WORK ITEM:
Please print the listing that follows word for word, but skip any pictures it holds.

INFORMATION SHOWN:
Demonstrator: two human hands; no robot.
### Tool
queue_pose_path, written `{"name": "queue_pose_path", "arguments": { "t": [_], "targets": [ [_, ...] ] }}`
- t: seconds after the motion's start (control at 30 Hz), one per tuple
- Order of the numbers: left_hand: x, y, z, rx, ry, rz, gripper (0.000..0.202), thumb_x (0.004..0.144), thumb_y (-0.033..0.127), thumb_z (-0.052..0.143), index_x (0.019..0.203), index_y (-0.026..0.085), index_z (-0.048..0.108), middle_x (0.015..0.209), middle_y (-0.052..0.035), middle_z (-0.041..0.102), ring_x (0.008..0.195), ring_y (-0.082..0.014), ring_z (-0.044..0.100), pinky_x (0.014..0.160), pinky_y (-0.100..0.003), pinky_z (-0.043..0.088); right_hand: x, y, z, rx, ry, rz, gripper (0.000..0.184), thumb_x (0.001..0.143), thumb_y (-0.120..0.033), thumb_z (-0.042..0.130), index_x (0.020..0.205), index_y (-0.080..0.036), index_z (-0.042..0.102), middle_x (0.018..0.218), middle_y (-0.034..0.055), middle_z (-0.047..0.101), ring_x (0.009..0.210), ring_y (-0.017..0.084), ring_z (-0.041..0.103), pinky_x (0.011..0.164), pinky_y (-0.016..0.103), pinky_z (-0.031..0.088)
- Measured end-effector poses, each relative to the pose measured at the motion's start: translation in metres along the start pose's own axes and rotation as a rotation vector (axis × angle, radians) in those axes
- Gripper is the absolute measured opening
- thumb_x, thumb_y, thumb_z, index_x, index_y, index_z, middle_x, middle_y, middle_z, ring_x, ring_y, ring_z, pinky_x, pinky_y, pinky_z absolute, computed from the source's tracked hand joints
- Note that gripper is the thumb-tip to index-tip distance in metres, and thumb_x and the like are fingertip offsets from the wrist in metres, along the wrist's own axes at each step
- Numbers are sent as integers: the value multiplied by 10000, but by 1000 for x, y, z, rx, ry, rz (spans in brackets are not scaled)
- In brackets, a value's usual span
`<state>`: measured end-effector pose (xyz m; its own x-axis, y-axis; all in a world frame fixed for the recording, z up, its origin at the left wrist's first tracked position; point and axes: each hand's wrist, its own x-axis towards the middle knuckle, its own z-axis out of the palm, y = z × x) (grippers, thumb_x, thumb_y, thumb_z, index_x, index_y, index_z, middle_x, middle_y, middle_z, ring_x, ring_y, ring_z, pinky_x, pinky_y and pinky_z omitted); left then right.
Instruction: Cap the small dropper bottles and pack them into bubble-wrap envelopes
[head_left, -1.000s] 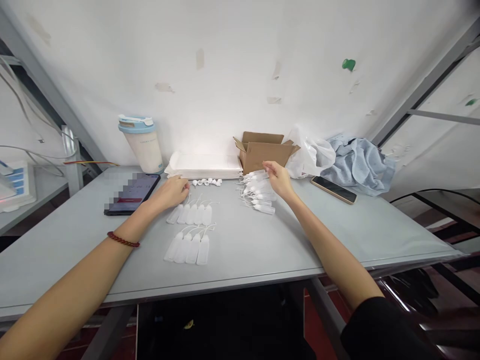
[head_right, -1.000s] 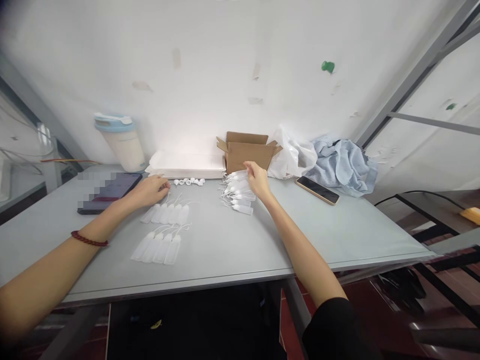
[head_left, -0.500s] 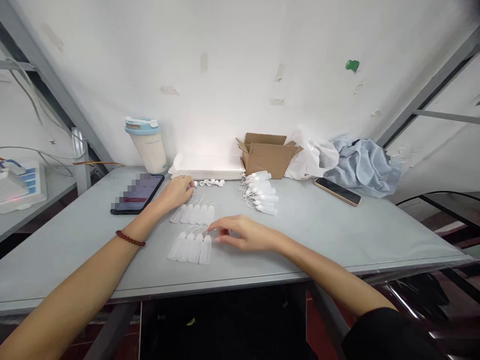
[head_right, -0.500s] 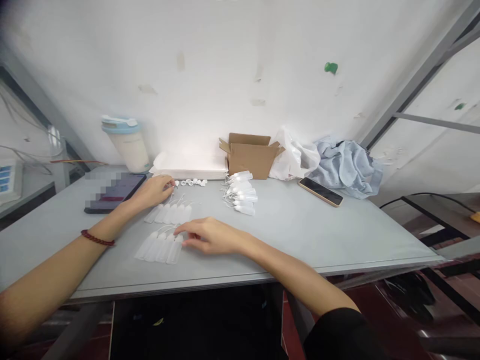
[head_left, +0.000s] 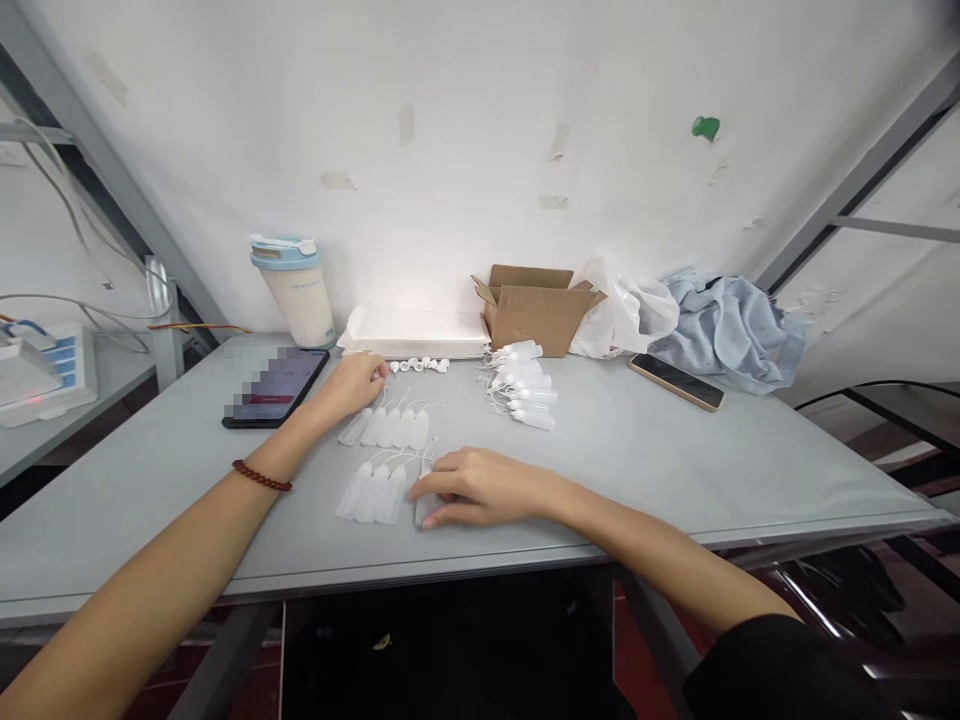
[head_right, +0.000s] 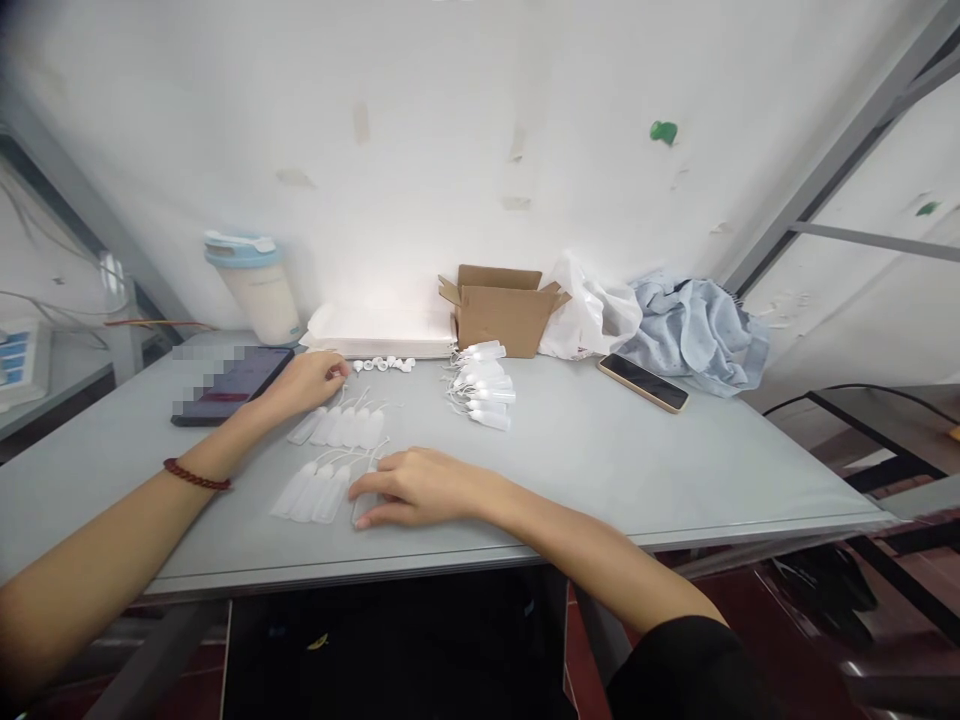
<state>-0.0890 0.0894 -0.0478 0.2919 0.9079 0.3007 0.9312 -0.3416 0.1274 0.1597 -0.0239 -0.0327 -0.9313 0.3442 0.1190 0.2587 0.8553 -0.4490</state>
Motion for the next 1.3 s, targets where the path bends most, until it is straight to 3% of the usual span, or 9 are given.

SOLUTION TO THE PROBLEM:
Demonstrator: two human hands; no robot.
### Tool
queue_pose_path, written `{"name": "queue_pose_path", "arguments": { "t": [_], "targets": [ [_, ...] ] }}`
- t: seconds after the motion's start (control at 30 Hz), one per tuple
- Order of the numbers: left_hand: x, y, z, rx, ry, rz, gripper (0.000..0.202), thumb_x (0.004..0.144), thumb_y (-0.033..0.127), thumb_z (-0.052..0.143), index_x (0.019..0.203), index_y (-0.026..0.085), index_z (-0.048..0.108), middle_x (0.015..0.209), middle_y (-0.052..0.035), middle_z (-0.041..0.102), ring_x (0.008..0.195), ring_y (-0.082..0.014), ring_z (-0.044..0.100), pinky_x (0.014..0.160), pinky_y (-0.100..0.003), pinky_z (-0.043..0.088); right_hand: x, y, z, rx, ry, rz, gripper (0.000..0.184), thumb_x (0.001..0.143), thumb_y (-0.120..0.033), thumb_z (-0.042..0.130), index_x (0.020..0.205), index_y (-0.080..0.036), index_z (-0.042..0.102), middle_x (0.018..0.218), middle_y (-0.034..0.055), middle_z (-0.047..0.101), ring_x (0.009..0.210), ring_y (-0.017..0.084), ring_z (-0.041..0.103), pinky_x (0.011..0.164), pinky_y (-0.016..0.103), pinky_z (-0.031..0.088)
- Measured end-effector poses, each relative to the pose measured at the motion's start: translation in metres along the start pose's own axes and rotation as a rotation vector (axis × angle, radians) in those axes
- Gripper is the absolute measured opening
- thumb_x, thumb_y, thumb_z, index_x, index_y, index_z, middle_x, middle_y, middle_z, ring_x, ring_y, ring_z, pinky_x, pinky_y, pinky_z absolute, computed from the source's tracked hand joints
- Note that gripper is the thumb-tip to index-tip distance in metres, and thumb_x and the like are fingertip offsets from the wrist in metres, along the wrist's own axes at each step
- Numbers are sent as integers: the value multiplied by 10000, but by 1000 for x, y, z, rx, ry, rz (spans in brackets are not scaled)
- In brackets, a value's usual span
`<state>`: measured end-effector pose (xyz m; its own x-axis, y-axis; all in a world frame fixed for the recording, z up, its origin at the left wrist's first tracked position; point and axes: each hand's wrist, its own x-axis towards the middle knuckle, its own z-axis out of the palm, y = z × x) (grippers, thumb_x, thumb_y, thumb_z, index_x, index_y, index_z, middle_x, middle_y, middle_z, ring_x, ring_y, ring_z, pinky_x, pinky_y and pinky_z omitted); left then right.
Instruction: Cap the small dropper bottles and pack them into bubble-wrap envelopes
[head_left, -1.000s] 
[head_right, -1.000s] 
[head_left, -0.500s] 
[head_right, -0.500s] 
[head_left, +0.000s] 
[head_right, +0.000s] 
<state>-0.0890 0.0894 -0.0478 0.2919 0.9079 0.3007 0.9312 -0.3416 0.1274 0.1597 -0.0239 -0.0327 -0.9313 0.3442 0.1190 0.2587 0.8553 -0.4490</state>
Motion for the next 1.3 s, targets where the path bends most, until it is straight to 3% of the usual span, or 9 are given.

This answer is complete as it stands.